Curator Jean Lawlor Cohen says that the most famous of the artists is probably Morris Louis. Louis came to Washington, D.C., because he married a Washington woman. He painted in their small house, which could not hold his canvases because they were so long. He would staple them around the walls and at one point someone said he had 600 canvasses rolled up in his basement.
Louis died of lung cancer at 49 before his work really took off, but is now considered a major American artist. His paintings are not only on exhibit at the Washington's Phillips Collection, but also in a recent exhibit at the San Diego Museum of Contemporary Art. Lawlor Cohen said she believes that Louis's paintings were about Zen space by leaving white space in the middle of his works.
"He was just playing with what water based paint will do when it hits something raw that absorbs it," she said.
Louis's good friend was Kenneth Noland, who was known for his circular paintings which were sometimes called "targets:"
"There's a real apocryphal story that when he was teaching at Catholic U., that students would put these targets around, and they would put them up in the dorms and they would get darts out and so somewhere there must be Nolands with holes in them," Lawlor Cohen said.
The Washington Color School painters in fact were never an organized group, although they all knew each other and some did exhibits together. The name was reportedly coined by the influential New York art critic Clement Greenburg.
All of the artists used color to create very flat looking canvases, but each had a distinct style: Howard Meehring favored Z shapes, Alma Thomas was influenced by patterns of light, Paul Reed painted elaborate spheres and Thomas Downing's circles looked like discs.
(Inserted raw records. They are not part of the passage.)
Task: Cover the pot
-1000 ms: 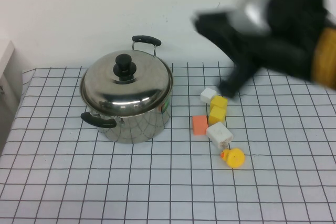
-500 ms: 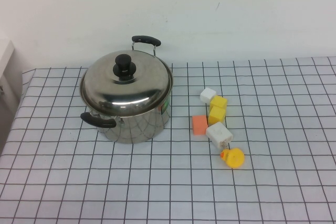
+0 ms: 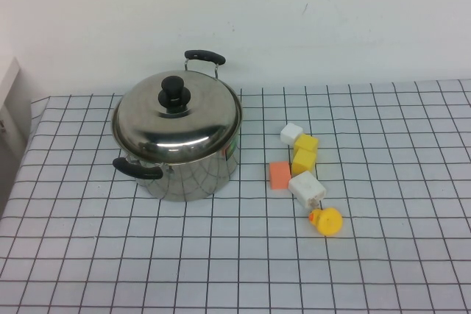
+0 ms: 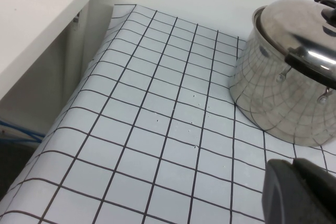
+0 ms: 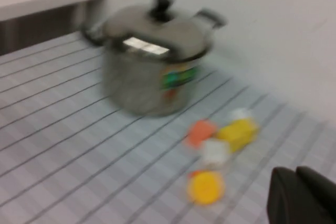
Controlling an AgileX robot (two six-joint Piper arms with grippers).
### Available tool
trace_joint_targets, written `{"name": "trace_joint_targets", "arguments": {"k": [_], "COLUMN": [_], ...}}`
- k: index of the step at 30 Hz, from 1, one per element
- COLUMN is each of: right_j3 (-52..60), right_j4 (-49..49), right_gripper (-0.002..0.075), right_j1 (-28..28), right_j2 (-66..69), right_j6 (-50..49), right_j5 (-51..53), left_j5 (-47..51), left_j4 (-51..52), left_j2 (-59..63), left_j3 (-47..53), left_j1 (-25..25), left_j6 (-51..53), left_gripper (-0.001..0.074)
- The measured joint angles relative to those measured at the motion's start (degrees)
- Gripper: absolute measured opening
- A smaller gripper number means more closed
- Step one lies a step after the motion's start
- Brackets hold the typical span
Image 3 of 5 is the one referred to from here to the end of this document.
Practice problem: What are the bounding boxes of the stainless steel pot black handles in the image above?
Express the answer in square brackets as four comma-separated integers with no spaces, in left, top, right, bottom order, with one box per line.
[111,49,244,203]

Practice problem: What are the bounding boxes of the small white cube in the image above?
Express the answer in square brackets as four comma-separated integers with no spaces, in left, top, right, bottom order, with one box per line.
[280,122,304,146]

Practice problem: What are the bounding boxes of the yellow rubber duck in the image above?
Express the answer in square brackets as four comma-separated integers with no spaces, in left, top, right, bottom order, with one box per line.
[308,207,344,237]

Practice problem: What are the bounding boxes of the white furniture panel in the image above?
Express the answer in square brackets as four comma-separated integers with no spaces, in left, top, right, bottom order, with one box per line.
[0,55,33,218]

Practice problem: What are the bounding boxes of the steel lid black knob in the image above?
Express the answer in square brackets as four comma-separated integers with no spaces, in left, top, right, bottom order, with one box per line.
[111,69,244,165]

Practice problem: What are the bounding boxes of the white black checkered tablecloth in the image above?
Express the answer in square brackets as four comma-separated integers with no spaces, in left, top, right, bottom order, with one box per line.
[0,79,471,314]

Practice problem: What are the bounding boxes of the yellow cube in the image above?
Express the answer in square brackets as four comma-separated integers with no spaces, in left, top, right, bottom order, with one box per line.
[291,147,317,174]
[293,133,319,155]

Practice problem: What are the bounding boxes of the orange block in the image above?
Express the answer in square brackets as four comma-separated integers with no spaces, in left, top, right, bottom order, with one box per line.
[269,161,293,190]

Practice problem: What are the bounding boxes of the white power adapter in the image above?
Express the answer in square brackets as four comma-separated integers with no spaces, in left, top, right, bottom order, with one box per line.
[288,170,327,209]
Downing and some of his friends are said to have been influenced by a psychologist in Philadelphia.
"They'd go up there on a train, and he would help them get centered and he would even take a cake tin and put it on his stomach to try to center his system," Lawlor Cohen said. "So the circle appealed."
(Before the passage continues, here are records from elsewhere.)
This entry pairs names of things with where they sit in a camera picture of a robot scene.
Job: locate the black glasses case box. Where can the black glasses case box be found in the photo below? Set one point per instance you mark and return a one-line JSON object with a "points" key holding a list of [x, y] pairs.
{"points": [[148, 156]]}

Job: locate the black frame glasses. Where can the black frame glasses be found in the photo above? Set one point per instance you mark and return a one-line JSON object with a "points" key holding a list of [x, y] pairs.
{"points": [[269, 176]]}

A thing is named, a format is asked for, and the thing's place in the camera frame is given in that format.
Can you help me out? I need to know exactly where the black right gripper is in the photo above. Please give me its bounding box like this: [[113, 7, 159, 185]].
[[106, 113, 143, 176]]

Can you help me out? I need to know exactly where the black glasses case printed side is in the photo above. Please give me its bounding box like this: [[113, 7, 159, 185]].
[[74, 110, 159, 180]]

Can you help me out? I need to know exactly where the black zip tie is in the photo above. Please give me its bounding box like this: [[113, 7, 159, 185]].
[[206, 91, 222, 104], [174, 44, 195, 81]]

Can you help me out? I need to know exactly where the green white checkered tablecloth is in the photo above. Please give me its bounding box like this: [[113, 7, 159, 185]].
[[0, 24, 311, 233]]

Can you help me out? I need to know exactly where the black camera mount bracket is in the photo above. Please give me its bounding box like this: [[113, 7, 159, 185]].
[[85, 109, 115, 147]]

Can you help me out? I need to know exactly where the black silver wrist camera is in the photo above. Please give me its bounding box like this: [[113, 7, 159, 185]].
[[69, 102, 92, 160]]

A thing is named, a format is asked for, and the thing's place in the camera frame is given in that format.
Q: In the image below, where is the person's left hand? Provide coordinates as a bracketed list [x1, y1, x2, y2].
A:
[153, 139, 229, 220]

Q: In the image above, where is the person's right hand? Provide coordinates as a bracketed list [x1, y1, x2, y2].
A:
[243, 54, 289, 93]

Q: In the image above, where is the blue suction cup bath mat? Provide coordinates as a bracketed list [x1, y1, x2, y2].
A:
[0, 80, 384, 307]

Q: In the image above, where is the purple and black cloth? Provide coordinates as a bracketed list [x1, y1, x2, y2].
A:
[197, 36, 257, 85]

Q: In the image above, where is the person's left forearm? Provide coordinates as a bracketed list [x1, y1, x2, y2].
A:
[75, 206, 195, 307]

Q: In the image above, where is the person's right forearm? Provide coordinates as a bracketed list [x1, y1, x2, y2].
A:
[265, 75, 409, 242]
The circle did not appeal to Gene Davis. He was all about straight lines. His work is being displayed at the Kreeger Museum where Judy Greenburg is director. She said Davis' work shows the diversity of the stripe.
Davis kept painting stripes until his death in 1985, but the excitement over the Washington Color School waned by the mid '70s.
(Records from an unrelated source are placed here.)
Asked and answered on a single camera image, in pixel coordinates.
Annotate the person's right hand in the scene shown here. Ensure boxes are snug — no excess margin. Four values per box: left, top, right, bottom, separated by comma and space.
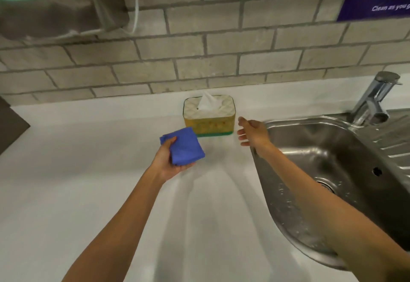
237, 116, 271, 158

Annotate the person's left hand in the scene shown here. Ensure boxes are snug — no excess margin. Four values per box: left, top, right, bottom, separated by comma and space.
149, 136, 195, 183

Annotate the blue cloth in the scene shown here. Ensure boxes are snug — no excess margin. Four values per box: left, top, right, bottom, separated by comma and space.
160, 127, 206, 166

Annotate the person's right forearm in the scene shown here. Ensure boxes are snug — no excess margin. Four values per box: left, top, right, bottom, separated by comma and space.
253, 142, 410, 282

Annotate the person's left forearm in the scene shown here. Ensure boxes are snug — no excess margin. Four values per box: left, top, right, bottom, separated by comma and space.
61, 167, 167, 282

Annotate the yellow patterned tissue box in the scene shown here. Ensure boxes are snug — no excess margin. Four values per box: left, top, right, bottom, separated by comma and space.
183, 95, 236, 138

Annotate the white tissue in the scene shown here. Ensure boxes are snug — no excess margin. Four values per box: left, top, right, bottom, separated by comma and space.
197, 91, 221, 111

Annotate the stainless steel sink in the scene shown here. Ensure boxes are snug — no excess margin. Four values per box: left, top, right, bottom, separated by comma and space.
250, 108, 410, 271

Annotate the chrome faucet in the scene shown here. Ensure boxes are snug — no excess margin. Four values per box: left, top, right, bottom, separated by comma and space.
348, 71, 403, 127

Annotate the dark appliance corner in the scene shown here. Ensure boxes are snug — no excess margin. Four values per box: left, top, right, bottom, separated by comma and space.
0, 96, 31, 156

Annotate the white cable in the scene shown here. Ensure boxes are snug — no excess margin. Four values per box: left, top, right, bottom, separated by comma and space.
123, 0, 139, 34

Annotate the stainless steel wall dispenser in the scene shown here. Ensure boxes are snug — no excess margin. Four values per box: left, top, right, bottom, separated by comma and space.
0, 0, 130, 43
"Things change," Greenburg said. "Other artists, other movements came in and for some reason it just stopped here."
But the movement led to something. It led to concepts that continued. Acclaimed artist Sam Gilliam knew and worked with the Color School painters and says they were a major influence on him and other artists coming up in the '60s.
"When you're next," he said, "you don't want to be the same as before and that's essentially — it's that ideas and concepts in art had changed. Because the color field had opened up possibilities and you had to know where to land."
Gilliam says that it's important to remember that as much as the Color School artists are being praised now many had a hard go of it in their own lifetime.
"It had to be miserable because Washington was a small place, not even the galleries in Washington recognized them," he said.
So now Gilliam is delighted with all the attention being showered on his old friends.
"Because if you didn't see it the first time, this time you can see it and you learn," he said. "You think — I mean maybe that's where art really is: it's in the reruns."